Aquella mañana al salir de la reunión tenía en el móvil tres llamadas de mi madre. Al devolverle las perdidas, con voz muy nerviosa, contestó: "Tu padre, vente corriendo para acá".
Cogí el primer taxi que encontré en la plaza de San Juan de Dios, le resumí la situación al conductor y aceleró tanto como pudo. Lo justo para no jugárnosla en un accidente. Llegamos, me dijo que esperaría abajo, en el portal, por si había que acudir a Urgencias. Cuando hice ademán de sacar la cartera, frenó en seco: "Tranquilo, hombre, luego me pagas, ahora sube".
Todo quedó en un susto, una hipoglucemia en un diabético. A la media hora me acordé del taxista, bajé y allí estaba: con el intermitente encendido, el taxímetro parado y una mirada amable. "Perdona, se me ha pasado...". El tipo sonrió: "Nada, para esto estamos". Aquel servicio no me costó ni seis euros. Ni seis euros es el precio de la vida.
Recuerdo también otra madrugada que nos visitó el miedo. Primero, llamé a una ambulancia. No había ninguna disponible. Luego, a los taxis: "Es una emergencia". Antes de salir del ascensor, ya se encontraba abajo, con la puerta de atrás abierta y el rostro curtido de quien lleva décadas recortando segundos al tiempo.
En mis 31 años nunca me han estafado al montarme en un taxi. En mis 31 años nunca me cobraron una cantidad desproporcionada. En mis 31 años nunca me vi en riesgo, ni incómodo, ni con un taxímetro trucado o un recorrido en círculo para sacarme dinero de más.

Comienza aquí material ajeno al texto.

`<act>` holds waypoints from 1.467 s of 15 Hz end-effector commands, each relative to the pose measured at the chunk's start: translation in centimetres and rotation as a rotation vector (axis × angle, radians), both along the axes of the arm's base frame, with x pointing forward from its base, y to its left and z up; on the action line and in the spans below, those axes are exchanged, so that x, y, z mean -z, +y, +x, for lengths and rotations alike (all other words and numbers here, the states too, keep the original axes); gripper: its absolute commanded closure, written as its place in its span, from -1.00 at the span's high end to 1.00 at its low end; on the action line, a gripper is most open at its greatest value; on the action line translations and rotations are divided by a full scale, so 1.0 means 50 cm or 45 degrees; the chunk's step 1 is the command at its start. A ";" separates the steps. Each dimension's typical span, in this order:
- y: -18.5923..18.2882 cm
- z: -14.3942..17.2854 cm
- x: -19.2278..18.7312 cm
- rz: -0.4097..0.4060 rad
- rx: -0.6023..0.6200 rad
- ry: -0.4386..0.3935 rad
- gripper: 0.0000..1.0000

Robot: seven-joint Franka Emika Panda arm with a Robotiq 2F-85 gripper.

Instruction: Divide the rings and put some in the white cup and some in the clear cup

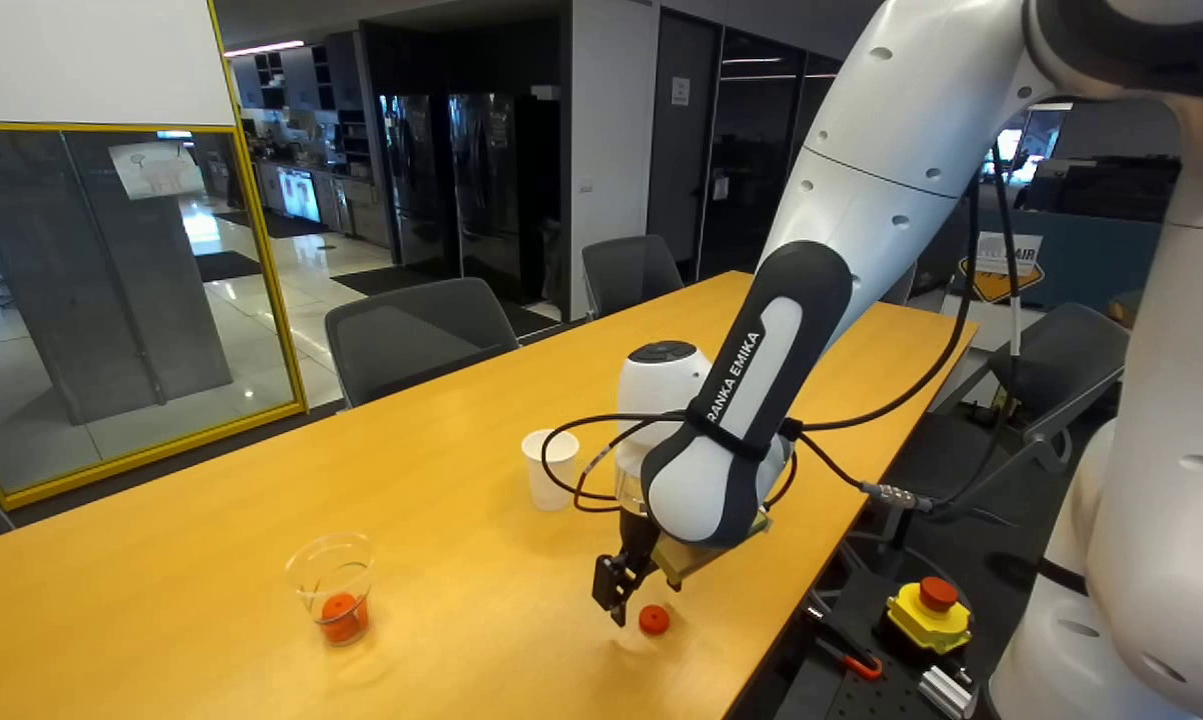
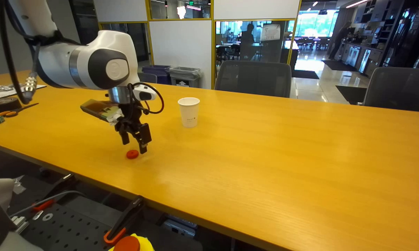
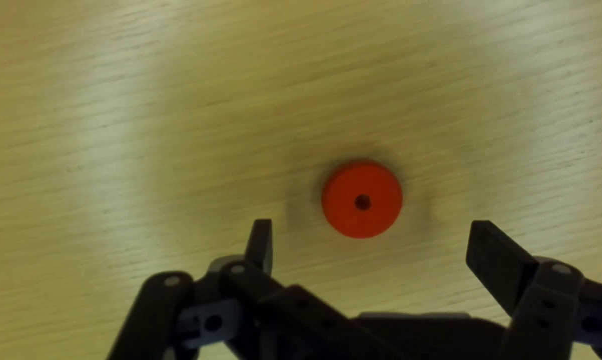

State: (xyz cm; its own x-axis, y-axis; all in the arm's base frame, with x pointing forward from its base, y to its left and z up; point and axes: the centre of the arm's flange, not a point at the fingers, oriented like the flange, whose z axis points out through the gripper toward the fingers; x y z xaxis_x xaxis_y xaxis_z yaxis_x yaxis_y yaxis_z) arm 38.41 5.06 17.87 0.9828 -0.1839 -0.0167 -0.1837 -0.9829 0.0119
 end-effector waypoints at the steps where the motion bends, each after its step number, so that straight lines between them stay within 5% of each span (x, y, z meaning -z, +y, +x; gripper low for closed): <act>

Será que tengo mucha suerte... O que de la puntualidad intentaron inventar una generalidad.
En 31 años nunca me estafaron... pero sí puedo hablarle del taxista que nos llevó borrachos y soportó con estoicismo las arcadas de mi amigo. O de aquella que al salir del Hospital con mi hijo recién nacido protegió al capazo y al bebé mejor que Kevin Costner en El Guardaespaldas.
Y resulta que ahora que sus derechos están en juego, ahora que combaten contra el gigante del capitalismo, leo cientos de comentarios de taxistas malos, de timos y piratería. Será en otros barrios.
Y resulta que ahora que luchan y se aferran por seguir llevando un plato de comida a sus familias, enfrentan a conductor contra conductor. A currante contra currante. A trabajador contra trabajador. Unos con miedo a no llegar a final de mes. Otros asqueados del paro hasta normalizar la precariedad. Confundiendo a rivales y aliados, distorsionando al enemigo. Igual que los siameses de Los lunes al Sol, de León de Aranoa, que vivían con el deseo de separarse y cuando lo hicieron, murieron. Compartían el corazón.
Porque el problema no son los chóferes de Uber. El problema es Uber. Uber y Uber eats, Deliveroo, Cabify y tantas y tantas multinacionales que trocearon y precarizaron las condiciones laborales. Porque el problema se llama libre mercado, falso autónomo, explotación, régimen de semiesclavitud y que contribuyamos a ello, que nos callemos, que no lo denunciemos y encima demos las gracias por la botellita de agua.
Porque detrás del taxista están los impuestos pagados aquí, el servicio público, la dignificación del trabajo y la tierra para quien la trabaje. Y porque detrás de Uber están los mismos de antes, el señorito latifundista que explota y exprime al campesino. Nada es nuevo por moderno que parezca.
Y porque si sigues la cadena de eslabones, al final del todo, tras el hospital, la escuela pública o las pensiones, encontrarás a una profesora, a un panadero, a un obrero y una o un taxista en chanclas y pantalón corto. Mientras que detrás de la unidad pública cerrada, del recorte en los centros de salud y los temores de nuestros jubilados, se esconde el ejecutivo de Uber. Enchaquetado y engominado, eso sí, con la sonrisa condescendiente y hasta con agua embotellada para que no se te atragante el embuste al fisco. Un detalle. "Gracias".